Stevan Lockhart and Nigel Goldie were the guides for this walk into the unknown. The walk began with a quick summary of the basic geology – the ancient rocks on the far side of Loch Assynt on Beinn Garbh give one of the best views of the contrast between the 3 billion year old Lewisian Gneiss and the Torridonian sandstone layed down on it a billion year ago. Under our feet it was all much newer limestone and Stevan did a good job of explaining why this underlying rock has affected everything that has happened there since. The alkali rock has led to a distinctive flora, in particular the best grazing land in the parish, which explains why everyone from neolithic and bronze age people, to mediaeval clan leaders and eighteenth century tacksman, have wanted to live there.
The signs of all of those people lie, half-smothered in grass – a succession of ruined buildings reflecting the styles and status of different periods. This landscape, as the guides pointed out, represents the entire social history of the Highlands, in miniature. People have come and settled, they have been usurped by newly powerful arrivals, the land was cleared of its indigenous inhabitants to make way for sheep ranching, which in turn failed, and was replaced by the management of sporting landowners.
Natural processes flow on, underpinning and responding to the human changes. The recent reductions in grazing by sheep and deer mean that trees are starting to sprout in the margins of the river gully woods.Who knows what this landscape will look like in future? And what will future generations look for in the land?

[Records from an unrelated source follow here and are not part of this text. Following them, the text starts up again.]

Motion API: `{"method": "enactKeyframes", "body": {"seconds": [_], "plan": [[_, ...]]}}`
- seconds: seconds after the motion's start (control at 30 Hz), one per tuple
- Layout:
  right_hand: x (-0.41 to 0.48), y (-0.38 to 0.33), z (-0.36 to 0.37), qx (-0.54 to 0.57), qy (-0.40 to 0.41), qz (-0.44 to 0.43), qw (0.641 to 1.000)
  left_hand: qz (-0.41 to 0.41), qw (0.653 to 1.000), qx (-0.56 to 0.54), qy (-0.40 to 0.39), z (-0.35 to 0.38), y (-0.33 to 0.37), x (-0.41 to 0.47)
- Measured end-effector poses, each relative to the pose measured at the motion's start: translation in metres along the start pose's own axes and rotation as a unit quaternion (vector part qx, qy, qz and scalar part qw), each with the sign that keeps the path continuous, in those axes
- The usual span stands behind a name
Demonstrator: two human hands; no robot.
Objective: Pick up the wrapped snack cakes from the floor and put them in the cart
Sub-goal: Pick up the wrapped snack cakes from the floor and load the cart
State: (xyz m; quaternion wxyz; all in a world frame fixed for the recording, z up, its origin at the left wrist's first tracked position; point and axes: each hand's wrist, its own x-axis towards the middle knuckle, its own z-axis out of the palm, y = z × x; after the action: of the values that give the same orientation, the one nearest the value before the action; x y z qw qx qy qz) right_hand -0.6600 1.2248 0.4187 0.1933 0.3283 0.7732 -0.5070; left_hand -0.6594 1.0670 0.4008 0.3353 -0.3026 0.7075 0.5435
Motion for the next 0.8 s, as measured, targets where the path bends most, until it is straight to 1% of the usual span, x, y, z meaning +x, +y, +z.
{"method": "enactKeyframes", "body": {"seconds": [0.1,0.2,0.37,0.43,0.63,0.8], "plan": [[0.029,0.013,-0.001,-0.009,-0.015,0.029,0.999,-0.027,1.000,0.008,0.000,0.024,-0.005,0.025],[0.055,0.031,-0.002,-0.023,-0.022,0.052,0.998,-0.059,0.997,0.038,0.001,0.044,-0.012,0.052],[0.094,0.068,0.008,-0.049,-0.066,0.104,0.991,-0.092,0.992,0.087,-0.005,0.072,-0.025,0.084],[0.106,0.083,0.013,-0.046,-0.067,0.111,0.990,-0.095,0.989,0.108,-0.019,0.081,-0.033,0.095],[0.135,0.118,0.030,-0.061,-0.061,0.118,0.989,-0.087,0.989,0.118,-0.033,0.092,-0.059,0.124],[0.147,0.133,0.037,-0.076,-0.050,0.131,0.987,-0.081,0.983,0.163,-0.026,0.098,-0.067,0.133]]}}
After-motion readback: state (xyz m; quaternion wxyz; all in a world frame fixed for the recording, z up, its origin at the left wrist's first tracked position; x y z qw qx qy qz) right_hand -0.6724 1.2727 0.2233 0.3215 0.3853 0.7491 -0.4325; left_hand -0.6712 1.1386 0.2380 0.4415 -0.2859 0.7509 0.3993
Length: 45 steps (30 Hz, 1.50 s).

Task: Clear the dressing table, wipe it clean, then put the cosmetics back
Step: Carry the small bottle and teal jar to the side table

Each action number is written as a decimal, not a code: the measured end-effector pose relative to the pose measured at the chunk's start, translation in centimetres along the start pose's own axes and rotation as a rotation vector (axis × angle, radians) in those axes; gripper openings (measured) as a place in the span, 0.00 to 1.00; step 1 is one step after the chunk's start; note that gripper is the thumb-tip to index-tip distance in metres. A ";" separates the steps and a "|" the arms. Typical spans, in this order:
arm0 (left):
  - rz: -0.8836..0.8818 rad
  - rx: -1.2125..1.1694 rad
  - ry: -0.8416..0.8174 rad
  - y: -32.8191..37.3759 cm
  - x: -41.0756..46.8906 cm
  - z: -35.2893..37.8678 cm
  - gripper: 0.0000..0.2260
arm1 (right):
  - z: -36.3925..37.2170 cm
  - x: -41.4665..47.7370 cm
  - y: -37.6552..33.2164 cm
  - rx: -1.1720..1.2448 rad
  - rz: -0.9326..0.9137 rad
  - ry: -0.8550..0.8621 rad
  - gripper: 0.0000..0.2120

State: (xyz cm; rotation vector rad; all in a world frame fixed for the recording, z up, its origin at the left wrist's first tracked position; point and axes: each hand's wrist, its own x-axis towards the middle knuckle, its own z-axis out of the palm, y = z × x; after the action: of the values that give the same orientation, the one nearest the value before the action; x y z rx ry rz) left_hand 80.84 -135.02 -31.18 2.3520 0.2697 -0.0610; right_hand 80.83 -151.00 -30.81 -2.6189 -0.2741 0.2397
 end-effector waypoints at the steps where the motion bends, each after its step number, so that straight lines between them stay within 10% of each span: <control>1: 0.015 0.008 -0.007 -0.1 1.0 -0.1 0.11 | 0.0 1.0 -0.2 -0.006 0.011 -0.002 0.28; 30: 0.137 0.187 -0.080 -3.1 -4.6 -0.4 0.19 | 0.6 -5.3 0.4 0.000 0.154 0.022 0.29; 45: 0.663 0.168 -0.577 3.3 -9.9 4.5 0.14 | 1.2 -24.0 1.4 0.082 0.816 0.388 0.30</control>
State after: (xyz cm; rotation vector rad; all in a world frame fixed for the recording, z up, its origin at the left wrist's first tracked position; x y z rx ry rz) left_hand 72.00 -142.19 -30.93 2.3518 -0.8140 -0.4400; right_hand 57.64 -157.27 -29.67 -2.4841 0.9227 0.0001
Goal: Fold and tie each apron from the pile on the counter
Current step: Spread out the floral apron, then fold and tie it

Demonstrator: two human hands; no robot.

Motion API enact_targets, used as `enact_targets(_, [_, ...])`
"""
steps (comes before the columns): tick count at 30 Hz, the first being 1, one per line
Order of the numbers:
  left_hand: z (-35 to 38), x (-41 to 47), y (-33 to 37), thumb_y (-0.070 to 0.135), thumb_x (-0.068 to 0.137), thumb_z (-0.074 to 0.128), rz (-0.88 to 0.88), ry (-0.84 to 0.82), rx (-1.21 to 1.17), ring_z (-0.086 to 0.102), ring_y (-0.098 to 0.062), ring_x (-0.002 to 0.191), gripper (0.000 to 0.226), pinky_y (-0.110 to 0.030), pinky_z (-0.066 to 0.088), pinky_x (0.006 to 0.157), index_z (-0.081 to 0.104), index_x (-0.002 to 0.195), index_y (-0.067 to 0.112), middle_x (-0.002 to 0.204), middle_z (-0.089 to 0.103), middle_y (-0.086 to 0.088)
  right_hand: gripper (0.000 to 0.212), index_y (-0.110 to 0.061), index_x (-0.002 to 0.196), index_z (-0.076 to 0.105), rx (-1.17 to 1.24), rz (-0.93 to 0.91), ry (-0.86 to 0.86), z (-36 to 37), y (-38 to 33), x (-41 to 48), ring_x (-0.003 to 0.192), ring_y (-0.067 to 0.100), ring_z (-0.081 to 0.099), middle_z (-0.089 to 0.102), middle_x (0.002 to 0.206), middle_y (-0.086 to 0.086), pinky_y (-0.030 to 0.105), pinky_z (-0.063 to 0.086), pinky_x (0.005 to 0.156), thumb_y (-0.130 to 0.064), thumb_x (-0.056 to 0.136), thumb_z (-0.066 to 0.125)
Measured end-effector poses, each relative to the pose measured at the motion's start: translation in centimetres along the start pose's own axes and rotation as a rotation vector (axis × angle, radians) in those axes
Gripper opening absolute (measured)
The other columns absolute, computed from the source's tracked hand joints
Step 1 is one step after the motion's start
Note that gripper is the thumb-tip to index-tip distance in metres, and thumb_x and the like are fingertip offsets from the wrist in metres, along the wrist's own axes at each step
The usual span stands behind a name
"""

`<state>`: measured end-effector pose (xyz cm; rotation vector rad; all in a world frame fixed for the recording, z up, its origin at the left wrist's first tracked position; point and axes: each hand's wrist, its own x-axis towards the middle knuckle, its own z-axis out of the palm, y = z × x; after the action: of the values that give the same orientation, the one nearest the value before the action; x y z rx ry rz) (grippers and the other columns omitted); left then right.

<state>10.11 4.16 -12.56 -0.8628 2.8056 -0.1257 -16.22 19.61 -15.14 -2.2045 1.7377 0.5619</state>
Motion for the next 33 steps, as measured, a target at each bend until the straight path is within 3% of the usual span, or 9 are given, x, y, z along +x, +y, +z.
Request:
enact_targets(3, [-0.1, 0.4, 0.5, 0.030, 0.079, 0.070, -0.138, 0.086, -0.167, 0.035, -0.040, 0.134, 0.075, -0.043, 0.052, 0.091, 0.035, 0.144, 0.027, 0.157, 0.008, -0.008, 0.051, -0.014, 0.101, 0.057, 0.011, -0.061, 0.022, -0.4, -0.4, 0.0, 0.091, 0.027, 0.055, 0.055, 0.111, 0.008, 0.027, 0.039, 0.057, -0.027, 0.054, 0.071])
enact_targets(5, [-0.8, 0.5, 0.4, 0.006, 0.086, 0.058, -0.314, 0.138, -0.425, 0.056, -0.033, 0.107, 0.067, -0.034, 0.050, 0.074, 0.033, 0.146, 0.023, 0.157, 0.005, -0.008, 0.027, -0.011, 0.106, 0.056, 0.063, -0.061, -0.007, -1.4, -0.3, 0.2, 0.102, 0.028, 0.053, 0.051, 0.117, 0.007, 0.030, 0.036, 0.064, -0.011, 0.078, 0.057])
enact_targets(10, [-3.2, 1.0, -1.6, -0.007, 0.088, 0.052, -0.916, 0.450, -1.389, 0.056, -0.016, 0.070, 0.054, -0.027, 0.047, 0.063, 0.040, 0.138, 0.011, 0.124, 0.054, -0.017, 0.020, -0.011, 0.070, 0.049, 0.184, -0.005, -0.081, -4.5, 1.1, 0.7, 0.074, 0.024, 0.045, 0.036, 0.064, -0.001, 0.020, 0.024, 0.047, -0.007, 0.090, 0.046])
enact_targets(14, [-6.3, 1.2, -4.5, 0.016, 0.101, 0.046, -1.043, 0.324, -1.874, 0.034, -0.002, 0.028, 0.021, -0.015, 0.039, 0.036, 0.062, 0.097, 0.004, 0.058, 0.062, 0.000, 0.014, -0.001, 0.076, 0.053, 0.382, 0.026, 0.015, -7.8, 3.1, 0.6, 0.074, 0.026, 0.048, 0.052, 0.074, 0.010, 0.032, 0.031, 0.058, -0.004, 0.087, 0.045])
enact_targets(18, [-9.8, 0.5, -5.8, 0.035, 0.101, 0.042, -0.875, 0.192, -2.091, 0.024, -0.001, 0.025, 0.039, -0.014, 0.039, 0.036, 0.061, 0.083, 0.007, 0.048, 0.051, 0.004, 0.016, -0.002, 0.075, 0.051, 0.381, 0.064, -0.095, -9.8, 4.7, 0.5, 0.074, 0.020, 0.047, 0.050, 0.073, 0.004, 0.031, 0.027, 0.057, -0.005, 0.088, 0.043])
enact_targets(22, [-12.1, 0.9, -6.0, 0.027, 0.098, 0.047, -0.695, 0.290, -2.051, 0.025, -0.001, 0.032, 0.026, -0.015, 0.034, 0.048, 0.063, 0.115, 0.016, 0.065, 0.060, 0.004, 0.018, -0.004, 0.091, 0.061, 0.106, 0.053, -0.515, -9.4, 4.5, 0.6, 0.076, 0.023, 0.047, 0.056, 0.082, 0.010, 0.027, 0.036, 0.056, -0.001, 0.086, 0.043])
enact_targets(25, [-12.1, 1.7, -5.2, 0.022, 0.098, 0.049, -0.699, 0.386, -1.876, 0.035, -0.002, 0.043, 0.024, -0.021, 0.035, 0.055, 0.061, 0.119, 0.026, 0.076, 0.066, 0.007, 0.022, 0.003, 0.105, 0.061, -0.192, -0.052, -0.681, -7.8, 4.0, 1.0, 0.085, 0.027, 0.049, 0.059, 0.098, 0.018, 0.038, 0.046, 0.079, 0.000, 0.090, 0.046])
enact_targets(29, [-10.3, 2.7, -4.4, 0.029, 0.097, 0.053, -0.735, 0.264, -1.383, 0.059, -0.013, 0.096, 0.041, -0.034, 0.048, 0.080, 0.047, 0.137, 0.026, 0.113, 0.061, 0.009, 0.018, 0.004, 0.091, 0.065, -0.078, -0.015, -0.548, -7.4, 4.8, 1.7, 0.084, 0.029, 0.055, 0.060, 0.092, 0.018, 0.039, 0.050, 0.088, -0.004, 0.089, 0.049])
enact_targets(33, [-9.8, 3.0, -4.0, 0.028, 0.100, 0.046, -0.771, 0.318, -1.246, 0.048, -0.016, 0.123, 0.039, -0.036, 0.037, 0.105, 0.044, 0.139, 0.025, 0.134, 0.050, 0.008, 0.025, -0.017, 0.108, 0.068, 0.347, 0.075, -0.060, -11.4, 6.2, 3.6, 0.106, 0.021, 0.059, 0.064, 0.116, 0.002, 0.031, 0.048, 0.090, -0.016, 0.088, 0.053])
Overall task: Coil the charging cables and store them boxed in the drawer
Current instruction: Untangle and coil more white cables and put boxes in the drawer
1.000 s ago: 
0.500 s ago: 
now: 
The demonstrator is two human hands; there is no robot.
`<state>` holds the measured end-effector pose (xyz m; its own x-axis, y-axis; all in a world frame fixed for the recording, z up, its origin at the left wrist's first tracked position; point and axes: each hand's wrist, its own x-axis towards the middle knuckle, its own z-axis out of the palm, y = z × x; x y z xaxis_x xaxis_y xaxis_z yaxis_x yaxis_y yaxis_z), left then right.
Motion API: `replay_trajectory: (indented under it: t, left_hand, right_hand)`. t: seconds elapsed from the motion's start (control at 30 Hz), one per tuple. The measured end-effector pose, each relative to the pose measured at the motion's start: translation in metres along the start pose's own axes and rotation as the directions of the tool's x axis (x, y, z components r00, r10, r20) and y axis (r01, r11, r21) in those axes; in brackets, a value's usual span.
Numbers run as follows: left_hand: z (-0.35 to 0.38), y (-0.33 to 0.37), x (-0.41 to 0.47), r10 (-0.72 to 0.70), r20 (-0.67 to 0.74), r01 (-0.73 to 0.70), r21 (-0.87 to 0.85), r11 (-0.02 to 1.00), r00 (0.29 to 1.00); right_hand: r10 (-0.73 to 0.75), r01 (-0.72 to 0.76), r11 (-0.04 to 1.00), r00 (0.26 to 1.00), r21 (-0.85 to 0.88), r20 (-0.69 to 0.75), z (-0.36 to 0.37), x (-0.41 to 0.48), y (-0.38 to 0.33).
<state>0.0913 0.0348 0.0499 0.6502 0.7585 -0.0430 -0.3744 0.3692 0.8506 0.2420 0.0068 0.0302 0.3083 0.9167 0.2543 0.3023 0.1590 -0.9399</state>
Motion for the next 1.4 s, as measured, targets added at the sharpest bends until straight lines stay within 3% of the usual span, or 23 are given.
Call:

One of the clearest things revealed by this fascinating trail is the way what we see in the land depends utterly on what we look for. Seek romantic views, and you shall find them. Seek the traces of geology, and they are everywhere. Seek social and historic trauma, that’s there too.
This walk completed our five heritage trail pilots. But this is just the beginning of a process of development of these trails, so watch this space.